> _Work to be completed_
Print, from the listing below, the lines starting at the line containing "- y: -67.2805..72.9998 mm" and ending at the line containing "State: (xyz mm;", exactly as they stand, and print nothing else.
+---+
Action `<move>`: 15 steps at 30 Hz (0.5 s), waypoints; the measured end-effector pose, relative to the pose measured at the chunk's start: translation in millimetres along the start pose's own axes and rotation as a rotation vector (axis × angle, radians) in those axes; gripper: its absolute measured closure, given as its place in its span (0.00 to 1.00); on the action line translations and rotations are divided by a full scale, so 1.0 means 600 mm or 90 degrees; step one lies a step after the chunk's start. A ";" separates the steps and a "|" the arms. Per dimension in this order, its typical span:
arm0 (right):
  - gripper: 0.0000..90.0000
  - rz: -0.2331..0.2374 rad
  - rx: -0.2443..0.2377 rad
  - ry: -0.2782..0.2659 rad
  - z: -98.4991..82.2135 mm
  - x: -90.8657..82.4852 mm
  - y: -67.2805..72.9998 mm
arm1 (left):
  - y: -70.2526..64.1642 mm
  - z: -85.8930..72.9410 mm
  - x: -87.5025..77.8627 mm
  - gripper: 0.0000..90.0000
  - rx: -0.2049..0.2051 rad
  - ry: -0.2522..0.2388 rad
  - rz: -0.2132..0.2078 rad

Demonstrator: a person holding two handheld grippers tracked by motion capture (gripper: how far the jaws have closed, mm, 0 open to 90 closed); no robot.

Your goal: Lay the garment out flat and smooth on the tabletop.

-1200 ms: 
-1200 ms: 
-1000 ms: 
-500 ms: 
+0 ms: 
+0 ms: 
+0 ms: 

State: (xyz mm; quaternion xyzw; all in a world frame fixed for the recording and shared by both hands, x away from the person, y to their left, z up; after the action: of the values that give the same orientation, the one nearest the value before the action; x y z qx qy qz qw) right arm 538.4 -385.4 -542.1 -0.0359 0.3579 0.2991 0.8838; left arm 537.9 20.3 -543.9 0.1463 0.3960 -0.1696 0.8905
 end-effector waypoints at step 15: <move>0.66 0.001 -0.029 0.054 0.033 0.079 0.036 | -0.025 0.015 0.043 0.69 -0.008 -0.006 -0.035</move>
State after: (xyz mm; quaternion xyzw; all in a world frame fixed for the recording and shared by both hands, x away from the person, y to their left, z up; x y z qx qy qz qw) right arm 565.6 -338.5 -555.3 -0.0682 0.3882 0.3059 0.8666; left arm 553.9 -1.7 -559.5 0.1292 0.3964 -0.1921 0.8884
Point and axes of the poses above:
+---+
> _Result of the task_
  - y: -67.2805..72.9998 mm
arm1 (left):
  - y: -70.2526..64.1642 mm
  - z: -85.8930..72.9410 mm
  - x: -87.5025..77.8627 mm
  - gripper: 0.0000..90.0000
  - rx: -0.2049..0.2051 rad
  - ry: -0.2522..0.2388 rad
  - rz: -0.2132..0.2078 rad

Demonstrator: a person holding two handheld grippers tracked by motion capture (gripper: how far the jaws have closed, mm, 0 open to 90 closed); no robot.

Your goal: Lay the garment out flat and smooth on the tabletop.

-1200 ms: 
-1200 ms: 
-1000 ms: 
-500 ms: 
+0 ms: 
+0 ms: 
+0 ms: 

State: (xyz mm; quaternion xyzw; all in a world frame fixed for the recording and shared by both hands, x away from the person, y to their left, z up; after the action: of the values that give the same orientation, the one nearest the value before the action; x y z qx qy qz qw) right arm 538.4 -385.4 -542.1 -0.0359 0.3579 0.2991 0.8838; left arm 537.9 20.3 -543.9 0.1463 0.3960 -0.1696 0.8905

No more output remains.